In your copy, leave out the pictures and repeat every record exactly.

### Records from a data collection
——————
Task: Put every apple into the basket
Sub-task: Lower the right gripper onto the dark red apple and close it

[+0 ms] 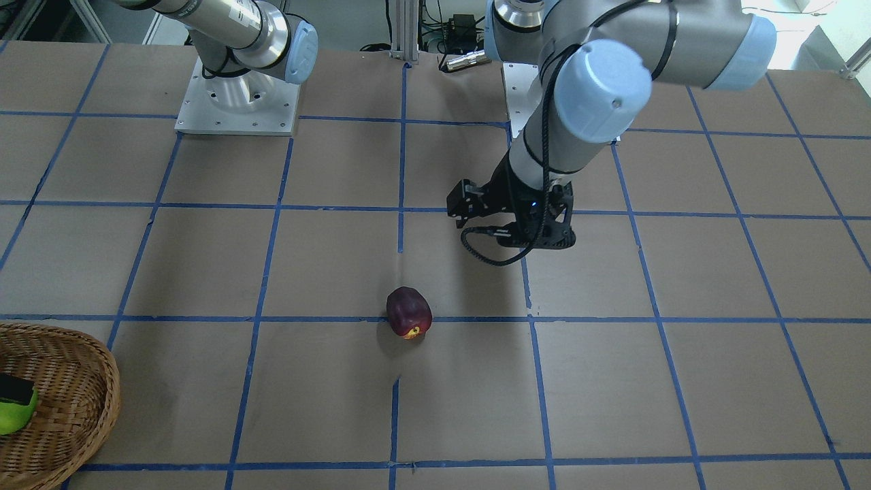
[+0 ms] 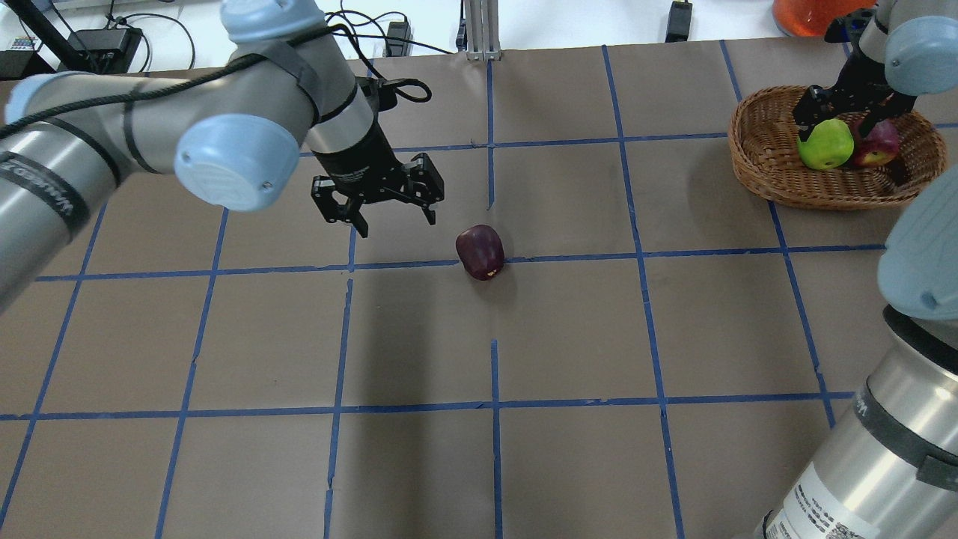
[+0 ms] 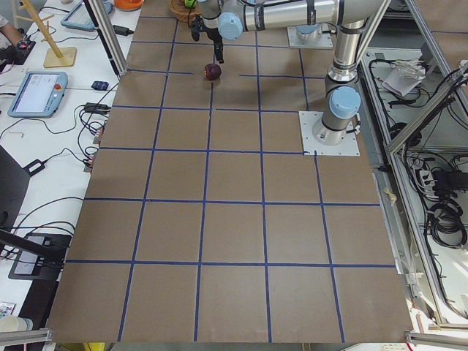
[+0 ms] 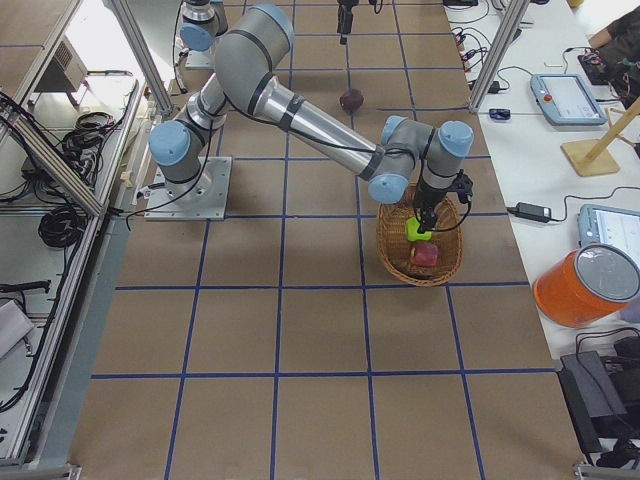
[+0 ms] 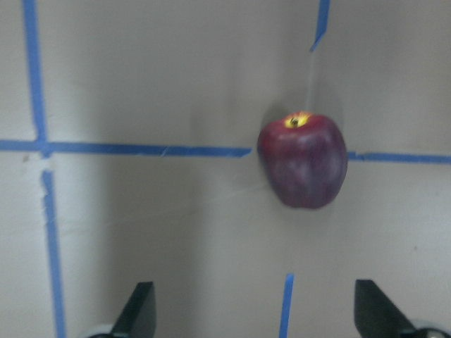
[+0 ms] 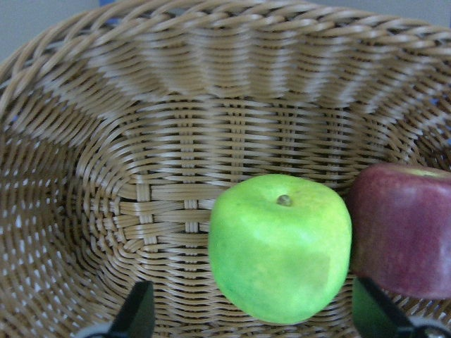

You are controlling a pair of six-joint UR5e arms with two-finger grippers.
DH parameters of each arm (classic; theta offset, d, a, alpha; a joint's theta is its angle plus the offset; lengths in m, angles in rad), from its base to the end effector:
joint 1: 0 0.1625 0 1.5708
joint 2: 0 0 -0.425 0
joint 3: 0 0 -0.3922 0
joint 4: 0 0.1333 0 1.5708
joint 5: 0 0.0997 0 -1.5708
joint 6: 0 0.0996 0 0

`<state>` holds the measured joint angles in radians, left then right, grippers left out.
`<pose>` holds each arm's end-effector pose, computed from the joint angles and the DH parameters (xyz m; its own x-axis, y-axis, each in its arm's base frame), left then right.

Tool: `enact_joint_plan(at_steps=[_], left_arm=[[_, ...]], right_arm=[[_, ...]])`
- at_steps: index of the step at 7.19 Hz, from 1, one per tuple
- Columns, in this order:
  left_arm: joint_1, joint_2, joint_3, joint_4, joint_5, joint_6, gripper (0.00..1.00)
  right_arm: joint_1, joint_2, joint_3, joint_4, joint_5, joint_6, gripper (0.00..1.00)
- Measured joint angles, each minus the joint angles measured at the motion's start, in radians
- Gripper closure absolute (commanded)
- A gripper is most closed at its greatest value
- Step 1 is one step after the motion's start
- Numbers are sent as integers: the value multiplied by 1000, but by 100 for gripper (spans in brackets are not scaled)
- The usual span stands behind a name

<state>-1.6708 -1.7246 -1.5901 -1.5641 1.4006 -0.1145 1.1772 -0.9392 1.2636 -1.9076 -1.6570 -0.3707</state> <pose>-0.2027 -0.5159 0.4016 -0.9882 -0.0421 0.1470 -0.0145 0.9829 0.1836 -0.1623 -0.7161 0.2825 -0.9961 0.0225 0.0847 0.0243 0.9995 0.0196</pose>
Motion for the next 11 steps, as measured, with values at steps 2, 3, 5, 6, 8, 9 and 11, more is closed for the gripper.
enact_joint_plan(at_steps=[2,3,5,6,8,9,11], left_arm=[[41,99,35,-157,56,76,0],[49,134,29,-149,89,70,0],[60,166,14,-42,132,56,0],[61,177,11,-15,137,51,0],[63,185,9,1,138,49,0],[63,185,9,3,138,50,0],[68,181,27,-16,133,43,0]], right_arm=[[106,-81,4,101,41,24,0],[205,-102,6,147,69,74,0],[425,-111,13,185,126,199,0],[515,-106,19,188,136,236,0],[637,-96,49,182,152,293,0],[678,-86,67,178,160,315,0],[721,-57,88,164,210,384,0]])
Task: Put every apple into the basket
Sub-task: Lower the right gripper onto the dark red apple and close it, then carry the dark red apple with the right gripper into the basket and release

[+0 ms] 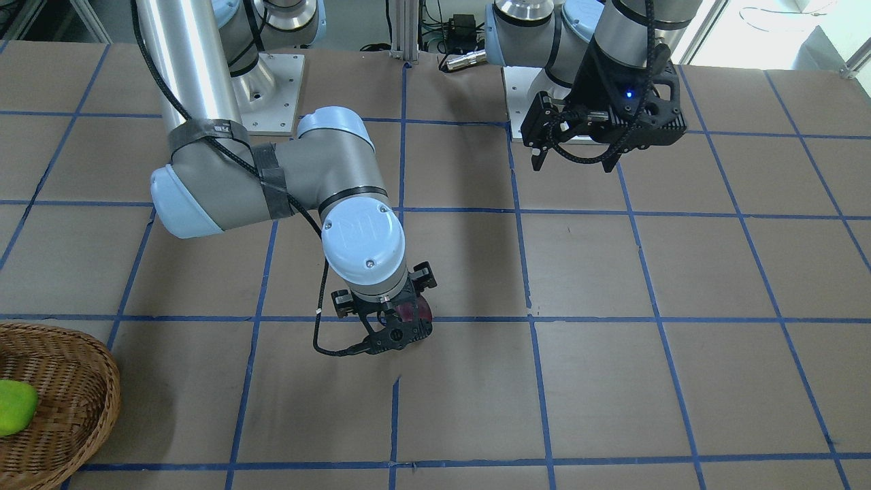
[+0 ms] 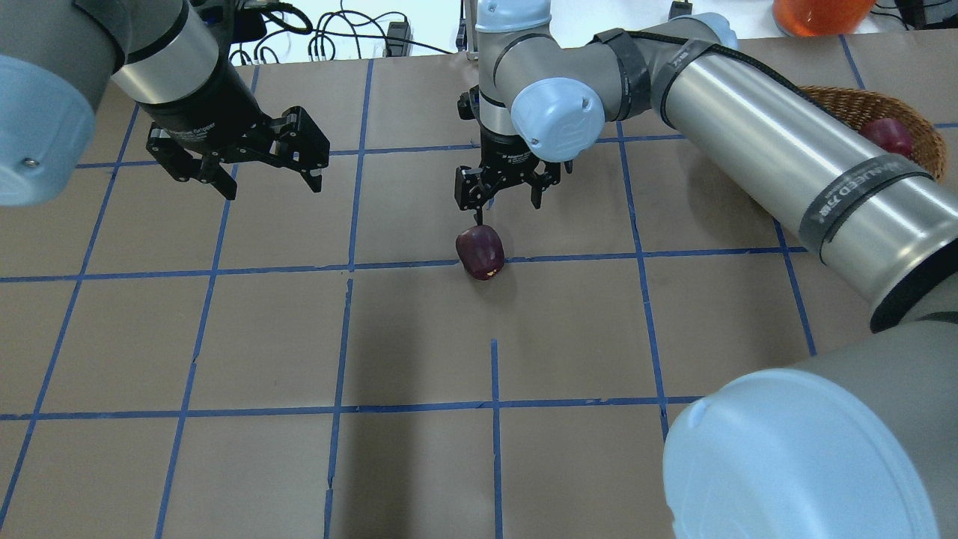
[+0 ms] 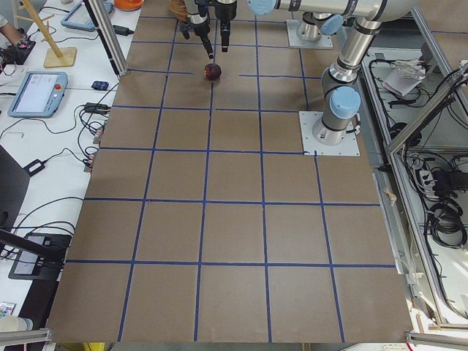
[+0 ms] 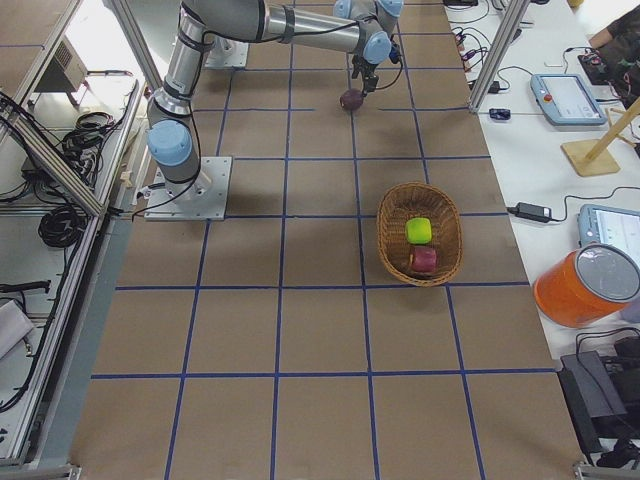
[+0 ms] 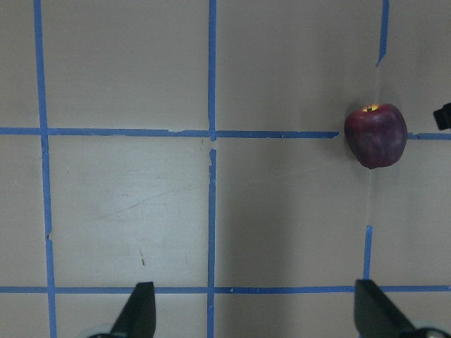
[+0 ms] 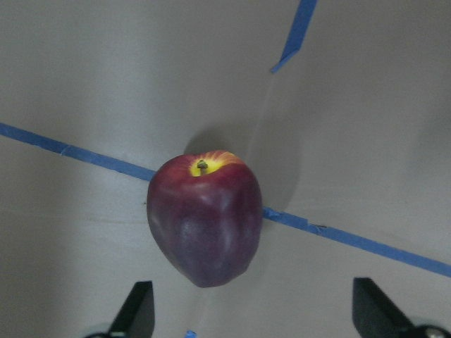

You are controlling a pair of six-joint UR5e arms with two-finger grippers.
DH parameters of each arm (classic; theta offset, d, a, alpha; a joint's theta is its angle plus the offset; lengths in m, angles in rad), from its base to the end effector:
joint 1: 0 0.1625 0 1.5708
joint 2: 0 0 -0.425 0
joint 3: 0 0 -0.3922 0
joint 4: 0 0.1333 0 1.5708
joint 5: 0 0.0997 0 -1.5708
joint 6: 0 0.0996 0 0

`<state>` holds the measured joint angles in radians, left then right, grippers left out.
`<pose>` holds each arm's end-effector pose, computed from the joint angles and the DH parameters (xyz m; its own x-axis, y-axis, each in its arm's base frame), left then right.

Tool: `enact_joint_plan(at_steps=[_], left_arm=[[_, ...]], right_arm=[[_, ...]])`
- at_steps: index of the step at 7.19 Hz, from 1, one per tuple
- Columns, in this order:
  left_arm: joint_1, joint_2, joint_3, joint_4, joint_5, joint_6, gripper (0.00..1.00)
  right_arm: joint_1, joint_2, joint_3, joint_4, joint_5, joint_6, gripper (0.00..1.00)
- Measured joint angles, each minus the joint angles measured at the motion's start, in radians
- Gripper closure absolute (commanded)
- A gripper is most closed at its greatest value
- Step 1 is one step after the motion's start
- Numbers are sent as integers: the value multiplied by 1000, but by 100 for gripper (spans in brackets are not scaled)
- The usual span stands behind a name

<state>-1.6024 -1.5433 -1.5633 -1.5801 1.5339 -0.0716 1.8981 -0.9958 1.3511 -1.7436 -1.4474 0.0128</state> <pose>-0.1522 -0.4779 0.5041 -0.9985 -0.0390 0.0386 -0.0399 0.9989 -0.0230 0.3561 -0.5961 0.2674 -0.9509 -0.2859 -0.1187 -0.3040 0.9349 0.1830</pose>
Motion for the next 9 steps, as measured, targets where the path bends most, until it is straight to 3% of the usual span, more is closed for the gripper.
enact_joint_plan(at_steps=[4,7,8,9], left_arm=[[17,-20,59,-91,5,-15,0],[17,-21,56,-90,-3,-11,0],[16,-19,50,-79,-4,-7,0],[17,-19,47,-64,-3,-3,0]], right_arm=[[36,59,13,-40,25,36,0],[42,75,64,-131,17,32,0],[42,76,75,-148,16,32,29],[42,76,80,-163,14,33,75]])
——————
### TASK RESULT
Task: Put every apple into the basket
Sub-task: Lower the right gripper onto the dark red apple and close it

[+0 ms] 
[+0 ms] 
[+0 ms] 
[+0 ms] 
[+0 ms] 
[+0 ms] 

You are controlling a pair of six-joint UR5e arms with two-finger grippers.
DH parameters of each arm (classic; theta offset, d, a, alpha; a joint's theta is its angle plus the offset; lengths in m, angles in rad), from its base to the end effector:
joint 1: 0 0.1625 0 1.5708
joint 2: 0 0 -0.425 0
joint 3: 0 0 -0.3922 0
joint 4: 0 0.1333 0 1.5708
joint 5: 0 0.0997 0 -1.5708
joint 6: 0 0.0996 0 0

`<state>` holds the measured joint angles in radians, left then right, grippers left out.
`<pose>` holds each arm's end-effector pose, computed from the joint angles and the DH parameters (xyz m; its own x-axis, y-axis, each in its arm's base frame), left then right.

Tool: `enact_joint_plan(at_steps=[_], left_arm=[[_, ...]], right_arm=[[_, ...]])`
- at_steps: index of the step at 7.19 Hz, from 1, one per tuple
- Columns, in this order:
  left_arm: joint_1, joint_2, joint_3, joint_4, joint_5, joint_6, gripper (0.00..1.00)
  right_arm: joint_1, joint_2, joint_3, joint_4, joint_5, joint_6, gripper (0.00..1.00)
- Measured joint angles, each minus the joint angles measured at the motion's start, in radians
- Gripper closure absolute (commanded)
- A gripper is most closed at its greatest value
- Step 1 is one step after the motion's start
- Numbers are sent as integers: the value multiplied by 1000, but by 100 for gripper (spans in brackets are not scaled)
- The usual span stands behind a name

<state>-1.6708 -1.7246 -1.5901 -1.5641 1.4006 -0.1145 1.1772 -0.9392 1.2636 -1.9076 -1.6570 -0.3707</state> <pose>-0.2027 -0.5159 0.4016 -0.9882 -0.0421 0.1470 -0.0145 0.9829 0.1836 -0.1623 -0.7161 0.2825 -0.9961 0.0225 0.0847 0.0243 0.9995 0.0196</pose>
Motion for the next 11 steps, as measured, with values at steps 2, 3, 5, 6, 8, 9 and 11, more is closed for the gripper.
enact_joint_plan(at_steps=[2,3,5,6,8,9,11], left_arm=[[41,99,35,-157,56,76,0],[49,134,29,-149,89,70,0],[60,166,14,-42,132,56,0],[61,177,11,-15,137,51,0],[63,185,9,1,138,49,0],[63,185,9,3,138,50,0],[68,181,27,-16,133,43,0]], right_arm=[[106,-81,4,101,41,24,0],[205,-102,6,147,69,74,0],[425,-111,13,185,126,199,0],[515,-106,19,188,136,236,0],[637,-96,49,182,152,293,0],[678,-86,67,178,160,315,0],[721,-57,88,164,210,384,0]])
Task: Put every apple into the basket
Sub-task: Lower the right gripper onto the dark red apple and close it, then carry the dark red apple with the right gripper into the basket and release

[+0 ms] 
[+0 ms] 
[+0 ms] 
[+0 ms] 
[+0 ms] 
[+0 ms] 

You are controlling a pair of six-joint UR5e arms with two-finger grippers.
DH parameters of each arm (classic; theta offset, d, a, alpha; a joint's theta is its angle plus the offset; lengths in m, angles in rad), from its base to the end effector:
joint 1: 0 0.1625 0 1.5708
joint 2: 0 0 -0.425 0
joint 3: 0 0 -0.3922 0
joint 4: 0 0.1333 0 1.5708
joint 5: 0 0.0997 0 -1.5708
joint 6: 0 0.0996 0 0

`<state>` holds the measured joint angles in radians, left then right, grippers left out.
`<pose>` holds each arm's end-effector pose, computed from the joint angles and the DH parameters (xyz m; its own x-axis, y-axis, each in its arm's base frame), left then right.

Tool: `enact_joint_plan(at_steps=[_], left_arm=[[_, ...]], right_arm=[[_, ...]])`
- at_steps: index of the step at 7.19 Hz, from 1, one per tuple
- Columns, in this order:
  left_arm: joint_1, joint_2, joint_3, joint_4, joint_5, joint_6, gripper (0.00..1.00)
  right_arm: joint_1, joint_2, joint_3, joint_4, joint_5, joint_6, gripper (0.00..1.00)
- Measured joint angles, each minus the joint angles measured at the motion's start, in radians
- Gripper closure absolute (commanded)
- A gripper is most closed at its greatest value
- Step 1 is one step after the motion's start
- Numbers are sent as integers: the value multiplied by 1000, but by 100 for gripper (spans in brackets are not scaled)
- The usual span stands behind a name

<state>-1.6024 -1.5433 -1.5633 -1.5801 1.5339 -0.0716 1.8981 -0.9958 1.3511 -1.7436 -1.4474 0.0128</state> <pose>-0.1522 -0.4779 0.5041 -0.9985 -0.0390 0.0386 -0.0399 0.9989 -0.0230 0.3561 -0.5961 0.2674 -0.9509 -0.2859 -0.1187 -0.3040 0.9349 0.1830</pose>
Motion for the next 9 steps, as measured, targets where the path bends most, until it is straight to 3% of the usual span, more is closed for the gripper.
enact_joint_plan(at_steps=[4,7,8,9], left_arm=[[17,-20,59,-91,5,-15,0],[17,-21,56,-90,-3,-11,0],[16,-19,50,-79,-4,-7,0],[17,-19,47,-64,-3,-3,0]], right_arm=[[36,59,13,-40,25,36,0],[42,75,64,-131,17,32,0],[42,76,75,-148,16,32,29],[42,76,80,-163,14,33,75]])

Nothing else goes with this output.